» Task to carry out:
Each line of the material below with the word "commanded" is to be reported.

» Given data:
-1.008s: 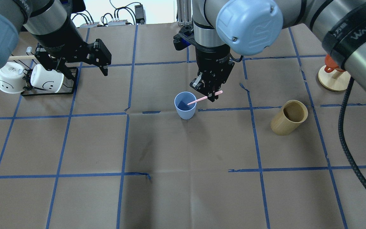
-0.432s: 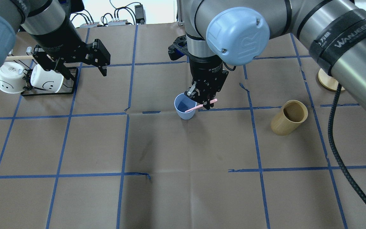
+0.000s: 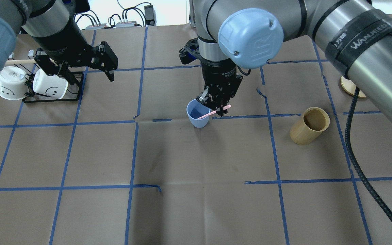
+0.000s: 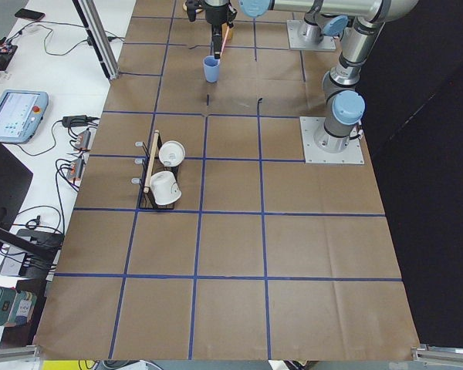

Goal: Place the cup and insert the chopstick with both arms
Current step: 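Lower the chopstick into the blue cup with the right gripper, then open the right gripper and lift it away from the cup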

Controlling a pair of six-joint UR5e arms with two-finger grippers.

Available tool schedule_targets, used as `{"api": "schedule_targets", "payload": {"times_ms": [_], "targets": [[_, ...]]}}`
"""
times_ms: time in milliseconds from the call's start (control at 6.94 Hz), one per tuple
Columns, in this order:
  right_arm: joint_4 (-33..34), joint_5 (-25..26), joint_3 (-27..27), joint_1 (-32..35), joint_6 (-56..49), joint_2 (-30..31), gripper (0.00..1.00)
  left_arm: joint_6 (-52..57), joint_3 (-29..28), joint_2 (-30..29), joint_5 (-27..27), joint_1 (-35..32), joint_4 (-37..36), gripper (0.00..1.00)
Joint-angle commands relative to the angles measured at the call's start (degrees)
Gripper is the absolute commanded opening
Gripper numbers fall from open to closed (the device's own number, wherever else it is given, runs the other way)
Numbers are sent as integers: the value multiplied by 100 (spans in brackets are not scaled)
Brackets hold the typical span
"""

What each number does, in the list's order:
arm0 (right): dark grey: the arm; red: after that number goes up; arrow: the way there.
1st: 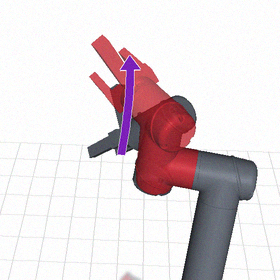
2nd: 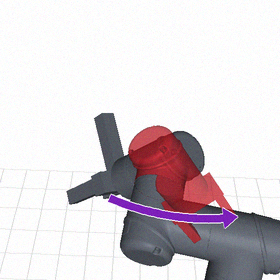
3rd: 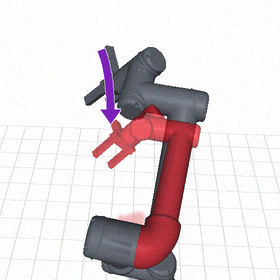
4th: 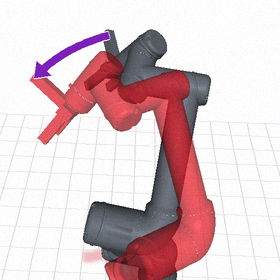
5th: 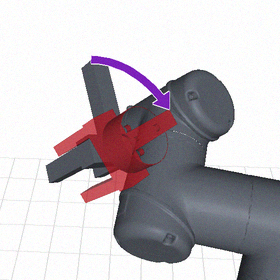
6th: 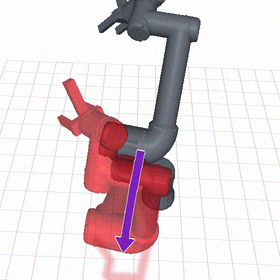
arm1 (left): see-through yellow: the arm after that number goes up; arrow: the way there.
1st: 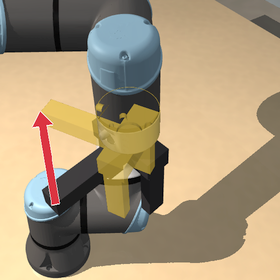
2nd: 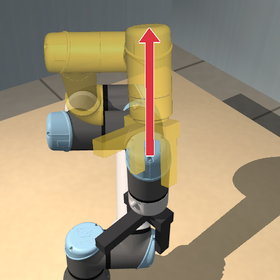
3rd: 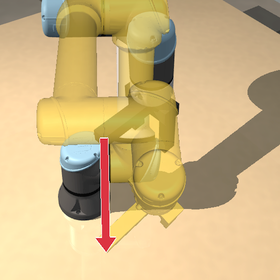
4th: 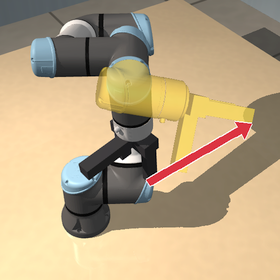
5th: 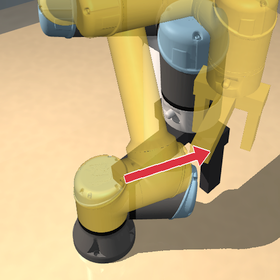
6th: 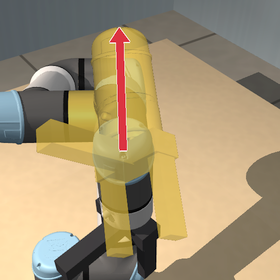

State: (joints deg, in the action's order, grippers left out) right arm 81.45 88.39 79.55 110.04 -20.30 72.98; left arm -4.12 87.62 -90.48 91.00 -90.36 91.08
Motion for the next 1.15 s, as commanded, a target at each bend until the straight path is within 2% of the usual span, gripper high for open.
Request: {"api": "schedule_targets", "payload": {"times_ms": [0, 288, 432, 576, 720, 864, 1008], "targets": [[371, -15, -27, -9, -9, -291, 9, -1, 0, 13, -3, -8, 6, 100], [372, -6, -19, -9, -9, -346, 10, -10, -26, -101, 6, -16, -20, 100], [381, -6, 7, -9, 8, -381, 24, -1, -26, -31, 14, -16, -20, 100], [381, -6, 16, -9, 9, -381, 69, -1, 0, 39, 6, 1, -3, 100], [381, -15, 8, -9, 9, -372, 91, -1, -26, 13, 6, -8, -3, 100], [389, -15, -45, -9, 9, -364, 98, -1, -26, 13, -12, -8, -11, 100], [416, -15, -184, -35, 0, -381, 99, -10, -43, -30, -55, -8, -38, 100]]}}
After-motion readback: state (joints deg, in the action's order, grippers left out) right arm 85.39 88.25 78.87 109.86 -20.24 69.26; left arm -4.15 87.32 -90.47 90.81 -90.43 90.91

» Response area:
Gripper is the absolute commanded opening
Motion for the next 1.15 s, as commanded, a target at each bend until the straight path is within 2% of the usual span, gripper high for open.

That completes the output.